The Corner

National Security & Defense

Balloons, Beijing, Biden, and Blinken

Secretary of State Antony Blinken and South Korean Foreign Minister Park Jin (not pictured) attend a joint news conference at the State Department in Washington, D.C., February 3, 2023. (Jonathan Ernst/Reuters)

Andrew McCarthy is absolutely correct in his observation that “the Biden administration postponed Blinken’s trip because the press began reporting that the spy balloon entered into American air space.” And he is correct that “the administration had every intention of . . . having Blinken go to China to project the illusion of thawing U.S.-China relations.”

But I think McCarthy buries the lede when he concludes that had the balloon “not been noticed by enough members of the public that it was reported by the press, the American secretary of state would be gladhanding in Beijing today even as China’s surveillance aircraft was lolling over our homeland and defense facilities.” Can it possibly be the case that no one in the White House or the State Department or the National Security Council recognized the very real possibility that the balloon would be seen widely and reported while Blinken was in Beijing? What would the administration have done then?

Amazingly, it appears that this political danger escaped attention, even though it was obvious, immediate, and far from trivial. This continues a pattern: The administration does not or cannot see beyond the daily news cycle, shunting aside obvious looming problems with substantial likelihoods of creating headaches in the not-too-distant future. Release crude oil from the Strategic Petroleum Reserve in a futile attempt to moderate gasoline prices? What will happen to prices when the SPR has to be replenished?
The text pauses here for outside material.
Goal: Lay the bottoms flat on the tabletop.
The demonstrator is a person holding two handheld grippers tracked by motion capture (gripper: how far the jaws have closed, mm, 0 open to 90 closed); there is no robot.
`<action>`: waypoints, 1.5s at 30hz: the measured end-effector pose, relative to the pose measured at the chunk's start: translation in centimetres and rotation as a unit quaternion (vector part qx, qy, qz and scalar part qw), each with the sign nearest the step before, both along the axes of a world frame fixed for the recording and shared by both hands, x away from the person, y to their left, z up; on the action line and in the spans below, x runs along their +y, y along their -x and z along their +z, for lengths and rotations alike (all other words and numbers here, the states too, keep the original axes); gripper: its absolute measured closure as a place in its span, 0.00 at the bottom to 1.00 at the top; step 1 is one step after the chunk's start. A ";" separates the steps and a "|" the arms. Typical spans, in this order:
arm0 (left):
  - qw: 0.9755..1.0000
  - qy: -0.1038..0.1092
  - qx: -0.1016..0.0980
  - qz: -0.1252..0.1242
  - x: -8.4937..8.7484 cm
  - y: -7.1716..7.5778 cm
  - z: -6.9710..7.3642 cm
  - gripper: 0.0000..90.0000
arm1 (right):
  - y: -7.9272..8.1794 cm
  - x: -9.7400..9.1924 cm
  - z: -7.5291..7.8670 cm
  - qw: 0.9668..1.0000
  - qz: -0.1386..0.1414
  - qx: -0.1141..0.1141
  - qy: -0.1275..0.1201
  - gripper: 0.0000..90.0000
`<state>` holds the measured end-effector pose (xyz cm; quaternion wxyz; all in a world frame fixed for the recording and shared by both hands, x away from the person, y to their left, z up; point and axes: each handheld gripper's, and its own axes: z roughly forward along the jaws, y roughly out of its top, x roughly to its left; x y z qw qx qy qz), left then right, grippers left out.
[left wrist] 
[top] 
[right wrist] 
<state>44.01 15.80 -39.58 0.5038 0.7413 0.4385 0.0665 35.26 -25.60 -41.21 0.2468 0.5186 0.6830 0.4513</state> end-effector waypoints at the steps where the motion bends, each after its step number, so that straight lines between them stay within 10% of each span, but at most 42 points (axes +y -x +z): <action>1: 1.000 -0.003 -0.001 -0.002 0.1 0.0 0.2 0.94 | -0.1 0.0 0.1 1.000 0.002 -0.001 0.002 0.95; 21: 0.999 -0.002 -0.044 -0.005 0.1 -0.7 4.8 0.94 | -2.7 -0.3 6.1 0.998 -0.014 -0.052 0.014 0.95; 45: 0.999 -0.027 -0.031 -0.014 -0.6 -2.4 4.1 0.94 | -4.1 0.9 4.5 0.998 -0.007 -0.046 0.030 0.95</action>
Take no action when Salman Rushdie is attacked on American soil as a manifestation of Iranian policy? What perverse incentives does that strengthen? Ignore the overwhelming evidence from Europe on the costs of unconventional energy? What will happen here if we continue to pursue the same path?

Etc. All administrations are driven by the news cycle toward varying degrees of myopia, but it is clear that the Biden administration is in a class by itself in this context. This condition carries deeply perverse implications for policy-making and the wellbeing of Americans, a reality that the press seems not to recognize. Elections have consequences indeed.